Boto Cor de Rosa

BOTO COR DE ROSA

Relatório

“[…] já houve causo por aqui de até mulher casada engravidar de boto. E pra completar ela foi no cartório para registrar o filho com o nome do pai, o Boto, mas o Seu Raimundo, o oficial do cartório, não registrou, porque ele disse que precisava da presença do pai”
– Depoimento de Vanderval dos Santos, no livro “Cultura cabocla-ribeirinha”, de Therezinha Fraxe, 2004

O mito do Boto sedutor é provavelmente um dos mais conhecidos da cultura popular brasileira. Ainda assim, de uma perspectiva histórica, ele não é dos mais ancestrais. Quando acompanhamos as anotações dos cronistas do Brasil Colônia, notamos que as primeiras menções de um boto capaz de assumir feições humanas datam apenas do início do século XIX. O animal, no entanto, há muito já inspirava outras narrativas entre os povos indígenas. Ainda assim, aquela que provavelmente você mais conhece circula pelo nosso país há pouco mais de 200 anos.

Nessa época, quando a narrativa que conhecemos ainda estava se estabelecendo, a própria forma humana do animal ainda era incerta. Nos registros do naturalista e explorador inglês Henry Walter Bates, por exemplo, falava-se que o Boto virava uma bela mulher, a qual prendia os homens entre suas pernas para, logo em seguida, afogá-los no fundo do rio.

Nos dias de hoje, a história mais conhecida é a de que o Boto-Vermelho (nome científico: Inia geoffrensis) assume a forma de um homem. Sim, Vermelho é o modo como ele é conhecido nas comunidades ribeirinhas. Boto-Cor-de-Rosa, costuma-se dizer, é o nome midiático que o animal recebeu depois que os programas de TV voltaram seus olhos para a Amazônia. E, sobre o Vermelho, há várias versões a respeito de sua aparência, mas, normalmente, ele é descrito como um homem branco, com roupas claras e elegantes – acompanhado de um chapéu que não tira, por nada, da cabeça.

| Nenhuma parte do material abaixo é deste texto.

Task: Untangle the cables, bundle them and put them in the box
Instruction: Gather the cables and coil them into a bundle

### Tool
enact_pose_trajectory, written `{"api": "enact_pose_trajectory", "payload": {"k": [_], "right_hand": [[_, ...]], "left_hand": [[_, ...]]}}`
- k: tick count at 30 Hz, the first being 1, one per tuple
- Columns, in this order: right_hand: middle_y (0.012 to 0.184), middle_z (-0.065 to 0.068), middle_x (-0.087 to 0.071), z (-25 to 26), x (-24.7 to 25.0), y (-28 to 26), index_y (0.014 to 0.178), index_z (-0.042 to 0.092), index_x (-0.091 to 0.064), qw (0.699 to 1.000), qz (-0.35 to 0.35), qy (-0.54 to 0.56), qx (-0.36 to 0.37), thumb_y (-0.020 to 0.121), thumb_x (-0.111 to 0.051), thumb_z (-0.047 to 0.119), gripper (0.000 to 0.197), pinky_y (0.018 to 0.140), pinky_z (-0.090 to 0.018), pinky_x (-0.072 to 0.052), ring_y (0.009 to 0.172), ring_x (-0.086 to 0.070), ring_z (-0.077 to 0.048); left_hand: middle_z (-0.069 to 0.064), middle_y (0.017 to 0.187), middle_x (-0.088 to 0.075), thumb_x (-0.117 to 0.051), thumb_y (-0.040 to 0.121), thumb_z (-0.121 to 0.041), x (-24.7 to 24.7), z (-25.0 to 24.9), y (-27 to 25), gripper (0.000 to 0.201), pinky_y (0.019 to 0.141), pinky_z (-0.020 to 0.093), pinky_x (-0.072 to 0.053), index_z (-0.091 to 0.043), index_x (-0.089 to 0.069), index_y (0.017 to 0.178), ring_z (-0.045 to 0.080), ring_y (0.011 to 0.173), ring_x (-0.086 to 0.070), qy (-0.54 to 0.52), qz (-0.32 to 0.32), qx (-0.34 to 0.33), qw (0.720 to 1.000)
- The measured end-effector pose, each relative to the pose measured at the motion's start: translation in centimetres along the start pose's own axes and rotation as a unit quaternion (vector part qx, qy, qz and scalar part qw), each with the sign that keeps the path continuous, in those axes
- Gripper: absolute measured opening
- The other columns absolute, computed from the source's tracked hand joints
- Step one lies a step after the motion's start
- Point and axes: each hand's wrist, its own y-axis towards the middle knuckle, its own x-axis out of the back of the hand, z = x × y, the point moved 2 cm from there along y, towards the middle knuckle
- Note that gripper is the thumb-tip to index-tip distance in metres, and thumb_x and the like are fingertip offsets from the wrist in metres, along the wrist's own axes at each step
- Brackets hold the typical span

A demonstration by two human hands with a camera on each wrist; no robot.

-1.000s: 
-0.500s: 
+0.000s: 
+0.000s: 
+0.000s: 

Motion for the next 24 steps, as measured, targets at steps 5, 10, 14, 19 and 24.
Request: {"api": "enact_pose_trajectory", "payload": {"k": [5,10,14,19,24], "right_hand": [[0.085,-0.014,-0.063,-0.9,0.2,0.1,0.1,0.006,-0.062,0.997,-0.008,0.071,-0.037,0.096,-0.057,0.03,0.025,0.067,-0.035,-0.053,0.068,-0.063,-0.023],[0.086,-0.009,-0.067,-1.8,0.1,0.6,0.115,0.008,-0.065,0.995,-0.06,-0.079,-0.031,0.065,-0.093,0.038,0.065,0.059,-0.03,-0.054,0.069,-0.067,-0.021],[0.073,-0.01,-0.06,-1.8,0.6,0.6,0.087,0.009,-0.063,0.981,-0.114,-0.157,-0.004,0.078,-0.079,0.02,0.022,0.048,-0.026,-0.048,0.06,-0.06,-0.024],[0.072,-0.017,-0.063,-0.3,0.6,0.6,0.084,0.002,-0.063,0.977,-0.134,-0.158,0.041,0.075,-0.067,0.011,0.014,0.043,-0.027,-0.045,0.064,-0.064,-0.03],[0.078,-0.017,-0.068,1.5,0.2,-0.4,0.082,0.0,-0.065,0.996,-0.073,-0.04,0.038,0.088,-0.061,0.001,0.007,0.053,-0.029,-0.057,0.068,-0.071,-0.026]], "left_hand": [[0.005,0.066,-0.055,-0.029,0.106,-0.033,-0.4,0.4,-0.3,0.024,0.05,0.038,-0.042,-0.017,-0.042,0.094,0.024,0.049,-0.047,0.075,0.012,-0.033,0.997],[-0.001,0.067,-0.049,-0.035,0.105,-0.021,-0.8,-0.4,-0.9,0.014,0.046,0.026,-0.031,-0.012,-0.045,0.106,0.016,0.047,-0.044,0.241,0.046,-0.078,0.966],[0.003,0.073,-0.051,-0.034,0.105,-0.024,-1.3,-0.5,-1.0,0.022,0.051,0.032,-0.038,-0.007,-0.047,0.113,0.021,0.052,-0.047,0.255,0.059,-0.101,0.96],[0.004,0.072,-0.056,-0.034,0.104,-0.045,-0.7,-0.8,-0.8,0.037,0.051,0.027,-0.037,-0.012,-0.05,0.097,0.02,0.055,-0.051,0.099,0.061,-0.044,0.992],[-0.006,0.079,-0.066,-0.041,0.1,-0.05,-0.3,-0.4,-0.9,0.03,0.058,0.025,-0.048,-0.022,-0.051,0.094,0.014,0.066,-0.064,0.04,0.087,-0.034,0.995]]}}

O acessório mascara o único detalhe de sua anatomia que ele não consegue esconder: o espiráculo. Este é o nome daquele respirador no topo da cabeça que todo golfinho, baleia e, é claro, boto têm. É isso que revela sua verdadeira natureza animal. Em algumas versões, cada uma das peças de roupa do Boto é feita de um peixe do rio, transformado por seus poderes ilusórios. O chapéu é uma arraia, os sapatos são peixes cascudos e assim por diante. Quando o encantado porventura morre em terra firme, a forma animal logo toma conta, revelando a verdadeira origem de todos.

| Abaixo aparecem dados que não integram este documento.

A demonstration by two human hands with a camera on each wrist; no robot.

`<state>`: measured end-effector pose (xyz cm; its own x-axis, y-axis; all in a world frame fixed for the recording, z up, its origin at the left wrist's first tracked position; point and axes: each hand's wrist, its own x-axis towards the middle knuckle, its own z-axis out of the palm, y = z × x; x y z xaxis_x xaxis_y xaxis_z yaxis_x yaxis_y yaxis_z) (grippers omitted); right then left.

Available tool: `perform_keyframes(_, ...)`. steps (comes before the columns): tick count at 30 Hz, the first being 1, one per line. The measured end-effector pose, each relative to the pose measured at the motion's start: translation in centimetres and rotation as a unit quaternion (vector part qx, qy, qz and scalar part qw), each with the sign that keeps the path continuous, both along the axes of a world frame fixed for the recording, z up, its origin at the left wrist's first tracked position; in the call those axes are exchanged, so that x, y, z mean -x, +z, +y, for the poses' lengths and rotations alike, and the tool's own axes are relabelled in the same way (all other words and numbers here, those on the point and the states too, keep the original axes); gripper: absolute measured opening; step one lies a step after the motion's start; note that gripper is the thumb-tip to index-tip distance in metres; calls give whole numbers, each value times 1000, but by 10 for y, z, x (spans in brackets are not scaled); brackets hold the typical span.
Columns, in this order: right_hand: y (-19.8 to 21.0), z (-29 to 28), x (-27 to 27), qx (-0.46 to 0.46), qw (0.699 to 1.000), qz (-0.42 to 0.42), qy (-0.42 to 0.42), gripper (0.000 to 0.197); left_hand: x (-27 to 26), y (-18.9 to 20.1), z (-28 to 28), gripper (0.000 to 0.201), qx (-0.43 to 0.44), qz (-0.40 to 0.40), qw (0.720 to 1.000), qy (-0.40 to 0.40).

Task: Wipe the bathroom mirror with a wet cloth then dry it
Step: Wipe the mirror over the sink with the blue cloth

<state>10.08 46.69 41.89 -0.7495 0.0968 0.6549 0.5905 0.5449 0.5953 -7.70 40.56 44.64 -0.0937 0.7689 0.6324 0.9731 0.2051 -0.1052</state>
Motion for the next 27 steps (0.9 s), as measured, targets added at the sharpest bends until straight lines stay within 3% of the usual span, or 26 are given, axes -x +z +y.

O Boto ser descrito como homem branco tem motivo. Ele é a representação, no imaginário, do estrangeiro; da pessoa que vem de fora da comunidade, com roupas bonitas e palavras doces. É aí, no entanto, que mora o perigo. Afinal, depois de seduzir seu objeto de interesse e conseguir o que quer, o Boto desaparece sem olhar para trás. Não é por acaso que são notórias as figuras dos filhos do Boto: crianças sem pai, metáforas para o abandono.

Como o imaginário popular é atravessado por variações, é possível encontrar algumas versões de botos que se transformam em mulher, e outros que seduzem igualmente homens e mulheres e os levam para sua terra, no fundo das águas. É mais um entrecruzamento com o mito da Iara e da Mãe-d’Água.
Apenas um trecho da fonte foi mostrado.